Marchés genevois: tous les vendeurs ne sont pas des producteurs!

Rédigé par
Adélita Genoud
Canton & Communes

Alimentation • Sur les étals, les produits proposés en vrac – hors viande, poisson, boulangerie – l’indication écrite du pays d’origine n’est pas obligatoire. 

Aux oubliettes, la formule toute faite du: « j’ai acheté une salade chez un petit producteur du cru»? Pas entièrement, même si la réalité des marchés genevois est bien plus nuancée. Dans certains cas, celles et ceux qui tiennent les étals ne sont pas directement les producteurs des marchandises qu’ils vendent. Une situation qui peut surprendre certains consommateurs, souvent convaincus d’acheter exclusivement en circuit ultra-court. 
Pourtant, cette organisation s’explique très simplement. Les maraîchers consacrent l’essentiel de leur temps à la production: cultiver, récolter, conditionner et gérer leur exploitation représente déjà une charge de travail considérable. Assurer en parallèle une présence régulière sur les marchés relève souvent de l’impossible. Xavier Patry, président de l’Union maraîchère de Genève, le confirme: «La vente directe n’est pas toujours compatible avec les réalités du terrain. A cela s’ajoute une autre évidence: il est difficile d’imaginer qu’un seul exploitant puisse fournir l’ensemble des denrées exposées à l’étalage. Fruits, légumes, herbes aromatiques ou produits spécialisés nécessitent des savoir-faire différents, des terres adaptées et des saisons particulières. Aucun maraîcher ne peut raisonnablement être spécialiste de tout. Les échanges entre producteurs ou les achats complémentaires permettent ainsi de diversifier l’offre proposée aux consommateurs.»
Perception des consommateurs
Pour autant, cette pratique ne remet pas en cause la liberté du commerce, principe considéré comme fondamental par les représentants de la branche. Le problème apparaît uniquement lorsqu’il y a tromperie sur l’origine ou lorsque certains vendeurs laissent croire qu’ils sont eux-mêmes producteurs alors qu’ils ne le sont pas.
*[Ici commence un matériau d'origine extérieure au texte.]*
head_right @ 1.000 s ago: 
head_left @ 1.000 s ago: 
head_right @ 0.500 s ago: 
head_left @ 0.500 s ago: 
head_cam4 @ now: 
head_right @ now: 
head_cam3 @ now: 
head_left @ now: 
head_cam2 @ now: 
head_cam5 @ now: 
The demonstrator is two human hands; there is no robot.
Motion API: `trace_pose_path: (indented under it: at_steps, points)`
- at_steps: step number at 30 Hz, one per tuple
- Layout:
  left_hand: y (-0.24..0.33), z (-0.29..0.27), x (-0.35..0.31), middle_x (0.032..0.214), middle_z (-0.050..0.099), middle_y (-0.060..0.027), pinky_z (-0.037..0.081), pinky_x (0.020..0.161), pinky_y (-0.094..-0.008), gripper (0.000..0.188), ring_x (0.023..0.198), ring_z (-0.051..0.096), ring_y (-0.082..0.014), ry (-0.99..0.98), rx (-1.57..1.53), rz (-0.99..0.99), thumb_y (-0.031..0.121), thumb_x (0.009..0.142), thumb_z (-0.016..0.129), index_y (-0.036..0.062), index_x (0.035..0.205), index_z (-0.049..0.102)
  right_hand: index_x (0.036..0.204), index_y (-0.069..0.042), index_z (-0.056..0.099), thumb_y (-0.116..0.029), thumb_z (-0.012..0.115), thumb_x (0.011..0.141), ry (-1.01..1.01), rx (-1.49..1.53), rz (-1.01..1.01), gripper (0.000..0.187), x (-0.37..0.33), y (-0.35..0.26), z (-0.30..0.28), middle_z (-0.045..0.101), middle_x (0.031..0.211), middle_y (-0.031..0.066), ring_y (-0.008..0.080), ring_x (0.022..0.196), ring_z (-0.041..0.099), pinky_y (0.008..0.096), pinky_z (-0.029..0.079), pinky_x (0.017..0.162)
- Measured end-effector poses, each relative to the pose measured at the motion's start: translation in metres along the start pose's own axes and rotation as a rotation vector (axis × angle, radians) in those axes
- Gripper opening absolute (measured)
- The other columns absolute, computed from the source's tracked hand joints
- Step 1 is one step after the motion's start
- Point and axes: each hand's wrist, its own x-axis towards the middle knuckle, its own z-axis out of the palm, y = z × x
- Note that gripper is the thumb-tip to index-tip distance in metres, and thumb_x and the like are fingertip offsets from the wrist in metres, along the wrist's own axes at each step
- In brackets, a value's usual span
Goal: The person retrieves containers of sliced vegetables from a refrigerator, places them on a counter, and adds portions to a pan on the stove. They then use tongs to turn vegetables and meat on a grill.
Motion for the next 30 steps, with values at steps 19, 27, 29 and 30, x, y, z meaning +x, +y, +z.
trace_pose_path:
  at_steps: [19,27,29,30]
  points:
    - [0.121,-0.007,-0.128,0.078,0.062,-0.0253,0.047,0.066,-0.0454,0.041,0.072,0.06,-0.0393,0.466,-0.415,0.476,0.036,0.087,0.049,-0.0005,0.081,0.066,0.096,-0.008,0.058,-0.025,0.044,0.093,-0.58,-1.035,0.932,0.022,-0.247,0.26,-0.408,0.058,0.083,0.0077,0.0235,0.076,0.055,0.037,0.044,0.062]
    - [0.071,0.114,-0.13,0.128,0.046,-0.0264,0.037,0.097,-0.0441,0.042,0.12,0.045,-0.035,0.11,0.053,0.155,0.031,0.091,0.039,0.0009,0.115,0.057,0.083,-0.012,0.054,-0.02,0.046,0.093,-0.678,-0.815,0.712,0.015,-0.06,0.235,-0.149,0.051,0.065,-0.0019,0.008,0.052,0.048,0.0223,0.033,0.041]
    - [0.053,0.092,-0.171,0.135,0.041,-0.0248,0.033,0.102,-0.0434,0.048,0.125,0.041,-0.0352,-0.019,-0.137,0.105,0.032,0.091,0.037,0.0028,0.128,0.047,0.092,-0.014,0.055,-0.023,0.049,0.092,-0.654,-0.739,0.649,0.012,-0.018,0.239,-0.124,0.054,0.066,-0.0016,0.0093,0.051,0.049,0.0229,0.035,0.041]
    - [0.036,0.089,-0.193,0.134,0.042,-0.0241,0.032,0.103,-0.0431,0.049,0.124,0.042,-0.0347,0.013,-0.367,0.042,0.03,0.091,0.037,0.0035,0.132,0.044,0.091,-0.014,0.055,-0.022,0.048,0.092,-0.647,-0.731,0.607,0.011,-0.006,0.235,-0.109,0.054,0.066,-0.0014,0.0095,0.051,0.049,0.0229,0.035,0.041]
Dans ce cas, la question devient celle de la transparence envers les consommateurs.
Xavier Patry soulève également un autre point sensible: «Les marchés bénéficient-ils du même niveau de contrôle que les grandes surfaces? Les enseignes de distribution sont soumises à des procédures strictes en matière de traçabilité et d’étiquetage». En fait, c’est surtout la perception des consommateurs qui semble biaisée. Beaucoup associent spontanément les marchés à l’authenticité et au terroir, tandis qu’ils se méfient des grandes enseignes, perçues comme plus industrielles ou éloignées de l’agriculture locale. Pourtant, cette opposition est souvent caricaturale. 
Les grandes surfaces commercialisent elles aussi une part importante de produits issus de l’agriculture régionale et travaillent régulièrement avec des exploitations locales.
Interrogé sur les règles garantissant la traçabilité, le Service de la consommation et des affaires vétérinaires (SCAV) explique: «La vente sur les marchés concerne principalement des produits proposés en vrac. Pour les produits autres que la viande, le poisson et, depuis février 2025, le pain et les produits de boulangerie, l’indication écrite du pays de production n’est pas obligatoire. En revanche, cette information doit pouvoir être communiquée oralement aux clientes et clients qui en font la demande. Or, dans la pratique, de nombreuses personnes ne posent pas la question. A l’inverse, toute indication fournie par écrit par le vendeur, qu’il s’agisse de l’origine, d’un label bio – du label GRTA, par exemple – ou toute déclaration faite oralement doit correspondre à la réalité. Dans le cas contraire, il s’agirait d’une tromperie du consommateur, punissable au regard du droit alimentaire. Ces éléments sont pris en compte dans le cadre des inspections régulières faites sur les marchés genevois.»  
Pas de contrôles permanents
Au vu de l’ampleur de sa tâche: près de 3900 contrôles réalisés et plus de 5100 prélèvements effectués, pour ne donner que quelques éléments de son activité, le service peut-il être sur tous les fronts? «ll n’est pas possible en effet de tout contrôler en permanence. C’est pourquoi, nous travaillons selon les fréquences d’inspection fixées par la législation fédérale, ainsi qu’au moyen d’un système fondé sur le niveau de risque des entreprises», ajoute le SCAV.